Erreurs dont Radaelli dresse la liste dans une page de son livre, en les qua­li­fiant de « véri­tables héré­sies » et où l’on trouve entre autres : « la col­lé­gia­li­té, l’œcuménisme, le syn­cré­tisme, l’irénisme (en par­ti­cu­lier envers le pro­tes­tan­tisme, l’islam et le judaïsme), la trans­for­ma­tion de la ‘doc­trine du rem­pla­ce­ment’ de la Synagogue par l’Eglise en ‘doc­trine des deux saluts paral­lèles’, l’anthropocentrisme, la dimi­nu­tion des réa­li­tés ultimes (ain­si que des limbes et de l’enfer), l’abandon de la théo­di­cée cor­recte (d’où résulte beau­coup d’athéisme comme ‘fuite pour échap­per à un Père méchant’), la perte du sens du péché et de la grâce, la ‘dédog­ma­ti­sa­tion’ de la litur­gie, le ren­ver­se­ment de la liber­té religieuse… »

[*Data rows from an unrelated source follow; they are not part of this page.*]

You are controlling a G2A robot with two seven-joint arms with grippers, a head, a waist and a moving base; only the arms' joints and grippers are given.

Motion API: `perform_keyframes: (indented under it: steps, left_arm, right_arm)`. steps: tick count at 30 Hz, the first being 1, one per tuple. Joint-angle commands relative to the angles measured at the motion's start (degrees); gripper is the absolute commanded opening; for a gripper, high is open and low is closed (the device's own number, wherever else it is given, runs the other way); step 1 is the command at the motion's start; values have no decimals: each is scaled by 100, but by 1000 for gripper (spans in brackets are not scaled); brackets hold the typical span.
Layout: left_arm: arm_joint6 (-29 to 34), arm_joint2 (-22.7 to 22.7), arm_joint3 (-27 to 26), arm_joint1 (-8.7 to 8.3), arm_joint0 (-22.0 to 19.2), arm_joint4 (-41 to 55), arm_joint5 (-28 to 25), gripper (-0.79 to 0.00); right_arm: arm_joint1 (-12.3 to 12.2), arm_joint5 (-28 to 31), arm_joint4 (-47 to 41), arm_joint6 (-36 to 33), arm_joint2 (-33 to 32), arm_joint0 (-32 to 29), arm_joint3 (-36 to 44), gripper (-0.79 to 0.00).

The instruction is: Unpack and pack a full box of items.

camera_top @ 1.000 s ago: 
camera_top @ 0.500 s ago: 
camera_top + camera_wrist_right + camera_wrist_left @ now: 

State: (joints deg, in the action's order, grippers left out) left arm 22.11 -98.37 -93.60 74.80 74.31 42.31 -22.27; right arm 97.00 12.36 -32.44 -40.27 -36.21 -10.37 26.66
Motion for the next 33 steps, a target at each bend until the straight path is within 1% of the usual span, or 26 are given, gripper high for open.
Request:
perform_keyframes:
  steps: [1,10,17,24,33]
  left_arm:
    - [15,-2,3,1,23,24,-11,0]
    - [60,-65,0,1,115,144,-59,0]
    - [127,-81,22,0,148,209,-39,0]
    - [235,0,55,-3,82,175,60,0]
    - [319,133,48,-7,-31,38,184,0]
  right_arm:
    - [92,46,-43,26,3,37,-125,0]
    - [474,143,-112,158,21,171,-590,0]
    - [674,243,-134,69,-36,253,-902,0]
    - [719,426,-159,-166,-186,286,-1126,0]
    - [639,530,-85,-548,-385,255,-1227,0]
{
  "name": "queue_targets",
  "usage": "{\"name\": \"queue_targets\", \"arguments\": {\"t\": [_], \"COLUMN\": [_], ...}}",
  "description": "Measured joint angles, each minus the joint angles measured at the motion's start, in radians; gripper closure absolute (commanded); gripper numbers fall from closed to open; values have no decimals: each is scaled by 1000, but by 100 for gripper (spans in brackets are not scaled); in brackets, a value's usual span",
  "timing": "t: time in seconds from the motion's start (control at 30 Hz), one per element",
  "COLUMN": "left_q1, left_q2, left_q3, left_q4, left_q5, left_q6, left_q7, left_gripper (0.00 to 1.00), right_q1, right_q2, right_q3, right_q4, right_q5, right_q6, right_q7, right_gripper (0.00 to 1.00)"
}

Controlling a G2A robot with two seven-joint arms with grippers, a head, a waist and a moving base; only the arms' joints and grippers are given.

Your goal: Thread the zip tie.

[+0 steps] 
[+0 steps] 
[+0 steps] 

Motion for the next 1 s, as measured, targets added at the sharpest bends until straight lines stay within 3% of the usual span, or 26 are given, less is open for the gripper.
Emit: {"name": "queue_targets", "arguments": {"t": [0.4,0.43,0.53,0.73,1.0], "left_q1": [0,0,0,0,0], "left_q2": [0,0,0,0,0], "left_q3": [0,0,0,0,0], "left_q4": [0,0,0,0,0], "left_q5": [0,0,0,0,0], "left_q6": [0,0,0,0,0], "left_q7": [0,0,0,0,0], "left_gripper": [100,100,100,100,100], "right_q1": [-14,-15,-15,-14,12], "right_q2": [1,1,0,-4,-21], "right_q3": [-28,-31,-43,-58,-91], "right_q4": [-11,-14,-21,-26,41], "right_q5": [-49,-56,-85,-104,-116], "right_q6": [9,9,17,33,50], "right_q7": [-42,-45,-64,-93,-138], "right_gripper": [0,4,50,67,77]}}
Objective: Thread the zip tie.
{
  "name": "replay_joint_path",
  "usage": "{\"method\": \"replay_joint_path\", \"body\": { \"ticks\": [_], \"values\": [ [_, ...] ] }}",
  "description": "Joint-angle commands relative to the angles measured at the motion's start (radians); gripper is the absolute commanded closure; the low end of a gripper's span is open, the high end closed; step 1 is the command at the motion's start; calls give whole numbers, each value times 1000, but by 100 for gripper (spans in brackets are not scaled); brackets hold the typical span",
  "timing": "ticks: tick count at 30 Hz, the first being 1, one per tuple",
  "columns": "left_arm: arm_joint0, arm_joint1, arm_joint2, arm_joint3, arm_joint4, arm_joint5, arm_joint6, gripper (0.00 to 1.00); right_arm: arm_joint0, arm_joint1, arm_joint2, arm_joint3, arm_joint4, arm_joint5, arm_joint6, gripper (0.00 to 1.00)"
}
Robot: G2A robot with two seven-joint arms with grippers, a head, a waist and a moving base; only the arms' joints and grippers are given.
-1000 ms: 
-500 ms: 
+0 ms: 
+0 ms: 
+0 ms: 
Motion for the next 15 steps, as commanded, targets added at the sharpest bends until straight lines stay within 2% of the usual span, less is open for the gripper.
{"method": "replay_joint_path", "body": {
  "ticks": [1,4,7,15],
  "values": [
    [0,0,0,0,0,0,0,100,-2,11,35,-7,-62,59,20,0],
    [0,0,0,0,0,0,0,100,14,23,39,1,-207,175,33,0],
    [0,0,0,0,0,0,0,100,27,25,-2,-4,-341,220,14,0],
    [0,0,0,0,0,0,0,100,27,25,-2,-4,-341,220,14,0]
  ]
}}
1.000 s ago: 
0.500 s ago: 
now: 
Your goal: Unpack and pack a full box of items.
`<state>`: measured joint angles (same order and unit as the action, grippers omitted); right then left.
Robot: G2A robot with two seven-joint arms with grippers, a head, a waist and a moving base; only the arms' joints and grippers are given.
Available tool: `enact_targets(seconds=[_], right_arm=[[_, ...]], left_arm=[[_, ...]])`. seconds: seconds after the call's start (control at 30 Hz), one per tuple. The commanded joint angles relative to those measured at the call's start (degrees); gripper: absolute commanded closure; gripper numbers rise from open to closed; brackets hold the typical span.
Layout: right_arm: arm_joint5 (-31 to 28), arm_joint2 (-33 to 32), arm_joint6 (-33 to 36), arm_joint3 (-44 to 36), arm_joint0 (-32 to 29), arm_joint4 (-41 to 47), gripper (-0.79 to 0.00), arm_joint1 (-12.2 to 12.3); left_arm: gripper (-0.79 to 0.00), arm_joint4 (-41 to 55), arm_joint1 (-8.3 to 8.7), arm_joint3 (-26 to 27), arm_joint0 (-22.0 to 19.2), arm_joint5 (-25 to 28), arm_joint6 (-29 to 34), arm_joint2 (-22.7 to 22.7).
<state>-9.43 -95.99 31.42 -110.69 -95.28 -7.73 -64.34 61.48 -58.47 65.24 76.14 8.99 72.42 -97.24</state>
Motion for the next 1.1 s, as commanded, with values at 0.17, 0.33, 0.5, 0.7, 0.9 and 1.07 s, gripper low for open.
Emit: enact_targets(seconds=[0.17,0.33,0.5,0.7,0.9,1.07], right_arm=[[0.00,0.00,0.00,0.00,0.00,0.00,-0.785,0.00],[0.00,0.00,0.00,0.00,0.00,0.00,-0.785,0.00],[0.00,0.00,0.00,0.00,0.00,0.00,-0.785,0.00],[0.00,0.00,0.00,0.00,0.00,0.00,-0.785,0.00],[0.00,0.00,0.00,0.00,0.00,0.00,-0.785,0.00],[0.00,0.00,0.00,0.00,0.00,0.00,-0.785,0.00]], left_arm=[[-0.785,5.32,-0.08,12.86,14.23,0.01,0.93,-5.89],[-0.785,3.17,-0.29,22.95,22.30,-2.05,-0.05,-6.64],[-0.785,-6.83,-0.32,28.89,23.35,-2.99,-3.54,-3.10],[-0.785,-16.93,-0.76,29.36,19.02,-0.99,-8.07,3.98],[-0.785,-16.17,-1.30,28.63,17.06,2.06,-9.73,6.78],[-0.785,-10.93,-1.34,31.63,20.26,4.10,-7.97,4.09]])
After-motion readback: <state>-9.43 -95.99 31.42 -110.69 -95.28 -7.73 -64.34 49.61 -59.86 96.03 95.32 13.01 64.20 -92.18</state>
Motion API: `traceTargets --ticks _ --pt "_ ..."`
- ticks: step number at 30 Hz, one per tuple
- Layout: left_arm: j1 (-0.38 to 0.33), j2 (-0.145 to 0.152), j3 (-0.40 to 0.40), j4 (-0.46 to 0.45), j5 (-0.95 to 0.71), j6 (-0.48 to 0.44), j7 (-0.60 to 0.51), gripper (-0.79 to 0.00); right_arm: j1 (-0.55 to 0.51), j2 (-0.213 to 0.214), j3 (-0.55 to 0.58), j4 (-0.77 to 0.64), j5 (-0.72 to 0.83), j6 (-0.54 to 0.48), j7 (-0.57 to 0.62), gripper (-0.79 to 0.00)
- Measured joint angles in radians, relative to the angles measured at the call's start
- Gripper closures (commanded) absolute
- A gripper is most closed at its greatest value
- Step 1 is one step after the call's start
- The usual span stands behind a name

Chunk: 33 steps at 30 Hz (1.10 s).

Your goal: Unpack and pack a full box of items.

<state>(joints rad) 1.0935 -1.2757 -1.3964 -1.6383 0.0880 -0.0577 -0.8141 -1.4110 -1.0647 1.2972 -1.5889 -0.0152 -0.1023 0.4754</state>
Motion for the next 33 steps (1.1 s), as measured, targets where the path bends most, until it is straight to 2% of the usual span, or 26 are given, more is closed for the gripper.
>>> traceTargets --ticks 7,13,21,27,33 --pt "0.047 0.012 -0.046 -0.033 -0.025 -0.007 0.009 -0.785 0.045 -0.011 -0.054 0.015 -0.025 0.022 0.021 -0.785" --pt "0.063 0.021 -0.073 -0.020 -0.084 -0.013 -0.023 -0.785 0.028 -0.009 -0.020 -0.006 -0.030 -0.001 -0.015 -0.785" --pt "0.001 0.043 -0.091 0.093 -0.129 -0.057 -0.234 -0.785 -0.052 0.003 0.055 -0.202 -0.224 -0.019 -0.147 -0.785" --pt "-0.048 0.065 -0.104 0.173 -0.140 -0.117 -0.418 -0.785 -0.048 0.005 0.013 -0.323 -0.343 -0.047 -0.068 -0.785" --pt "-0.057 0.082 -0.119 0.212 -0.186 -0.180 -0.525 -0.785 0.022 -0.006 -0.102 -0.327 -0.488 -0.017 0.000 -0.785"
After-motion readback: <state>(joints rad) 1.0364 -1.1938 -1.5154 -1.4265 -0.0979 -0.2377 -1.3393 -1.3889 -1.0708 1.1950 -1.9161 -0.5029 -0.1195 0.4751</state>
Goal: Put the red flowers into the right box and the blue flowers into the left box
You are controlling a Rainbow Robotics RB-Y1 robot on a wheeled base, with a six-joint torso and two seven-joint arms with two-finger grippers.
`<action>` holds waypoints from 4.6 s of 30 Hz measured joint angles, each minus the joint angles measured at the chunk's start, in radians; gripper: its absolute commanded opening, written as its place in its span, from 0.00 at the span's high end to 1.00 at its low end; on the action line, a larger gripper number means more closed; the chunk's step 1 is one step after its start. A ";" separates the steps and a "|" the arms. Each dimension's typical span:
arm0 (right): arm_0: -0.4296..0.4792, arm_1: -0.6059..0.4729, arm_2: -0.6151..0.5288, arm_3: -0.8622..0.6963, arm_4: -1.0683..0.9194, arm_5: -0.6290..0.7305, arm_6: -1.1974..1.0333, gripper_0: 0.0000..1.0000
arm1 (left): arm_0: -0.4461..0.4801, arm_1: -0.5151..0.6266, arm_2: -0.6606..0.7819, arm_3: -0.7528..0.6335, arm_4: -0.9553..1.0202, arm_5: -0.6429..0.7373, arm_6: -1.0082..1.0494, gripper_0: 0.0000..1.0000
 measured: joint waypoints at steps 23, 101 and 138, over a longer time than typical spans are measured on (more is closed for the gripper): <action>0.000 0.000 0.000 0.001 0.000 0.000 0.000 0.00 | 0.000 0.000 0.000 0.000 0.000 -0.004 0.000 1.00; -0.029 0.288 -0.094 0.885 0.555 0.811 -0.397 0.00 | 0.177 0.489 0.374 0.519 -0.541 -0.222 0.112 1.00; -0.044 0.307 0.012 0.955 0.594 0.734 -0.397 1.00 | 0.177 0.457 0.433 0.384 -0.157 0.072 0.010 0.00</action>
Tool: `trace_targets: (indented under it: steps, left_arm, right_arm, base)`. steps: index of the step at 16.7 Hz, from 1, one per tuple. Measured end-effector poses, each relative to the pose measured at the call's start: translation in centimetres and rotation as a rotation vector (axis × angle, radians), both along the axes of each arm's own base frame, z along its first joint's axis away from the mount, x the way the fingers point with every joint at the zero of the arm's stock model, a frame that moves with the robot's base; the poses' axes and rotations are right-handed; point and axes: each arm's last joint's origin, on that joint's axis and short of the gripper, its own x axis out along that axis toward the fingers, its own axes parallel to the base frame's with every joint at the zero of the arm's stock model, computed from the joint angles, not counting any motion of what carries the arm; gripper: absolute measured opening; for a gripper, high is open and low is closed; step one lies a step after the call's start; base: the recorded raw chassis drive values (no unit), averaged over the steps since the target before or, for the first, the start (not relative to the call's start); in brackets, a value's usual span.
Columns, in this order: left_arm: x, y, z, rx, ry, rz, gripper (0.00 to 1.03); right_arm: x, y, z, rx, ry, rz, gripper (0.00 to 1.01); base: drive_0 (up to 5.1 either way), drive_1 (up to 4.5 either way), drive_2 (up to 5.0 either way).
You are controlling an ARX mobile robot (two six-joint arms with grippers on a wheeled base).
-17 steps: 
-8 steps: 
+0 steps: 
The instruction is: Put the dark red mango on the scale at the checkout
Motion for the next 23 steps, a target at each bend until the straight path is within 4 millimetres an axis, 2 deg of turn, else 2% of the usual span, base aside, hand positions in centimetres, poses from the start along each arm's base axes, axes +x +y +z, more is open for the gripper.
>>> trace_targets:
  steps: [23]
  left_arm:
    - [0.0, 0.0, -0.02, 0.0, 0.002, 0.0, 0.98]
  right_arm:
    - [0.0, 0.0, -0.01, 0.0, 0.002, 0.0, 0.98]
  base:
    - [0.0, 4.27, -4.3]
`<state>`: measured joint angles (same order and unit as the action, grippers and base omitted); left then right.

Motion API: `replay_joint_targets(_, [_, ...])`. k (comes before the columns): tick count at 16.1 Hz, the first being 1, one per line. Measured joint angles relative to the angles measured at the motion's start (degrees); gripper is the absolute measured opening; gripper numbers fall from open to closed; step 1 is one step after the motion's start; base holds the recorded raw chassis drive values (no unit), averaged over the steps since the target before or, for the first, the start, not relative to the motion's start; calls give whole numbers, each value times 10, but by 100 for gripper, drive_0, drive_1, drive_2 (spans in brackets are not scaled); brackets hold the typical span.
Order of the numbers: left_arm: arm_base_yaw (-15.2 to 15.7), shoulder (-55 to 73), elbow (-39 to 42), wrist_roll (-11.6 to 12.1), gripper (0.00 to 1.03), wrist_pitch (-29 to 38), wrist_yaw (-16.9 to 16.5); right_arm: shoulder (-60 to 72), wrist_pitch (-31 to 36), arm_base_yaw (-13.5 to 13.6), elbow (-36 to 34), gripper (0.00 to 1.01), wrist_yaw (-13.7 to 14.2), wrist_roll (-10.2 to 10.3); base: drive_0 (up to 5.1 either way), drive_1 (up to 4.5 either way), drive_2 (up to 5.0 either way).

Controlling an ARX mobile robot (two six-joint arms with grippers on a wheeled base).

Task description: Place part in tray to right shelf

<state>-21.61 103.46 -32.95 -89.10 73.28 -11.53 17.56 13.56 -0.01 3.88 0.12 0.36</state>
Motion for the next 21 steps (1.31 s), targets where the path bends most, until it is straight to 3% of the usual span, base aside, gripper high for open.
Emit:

Le livre d’Enrico Maria Radaelli, édi­té par Aurea Domus (278 p., 35 €), est pré­fa­cé par le phi­lo­sophe bri­tan­nique Roger Scruton et accom­pa­gné de trois com­men­taires, signés res­pec­ti­ve­ment par Mgr Mario Oliveri, évêque d’Albenga-Imperia, par Mgr Brunero Gherardini et par les jour­na­listes Alessandro Gnocchi et Mario Palmaro.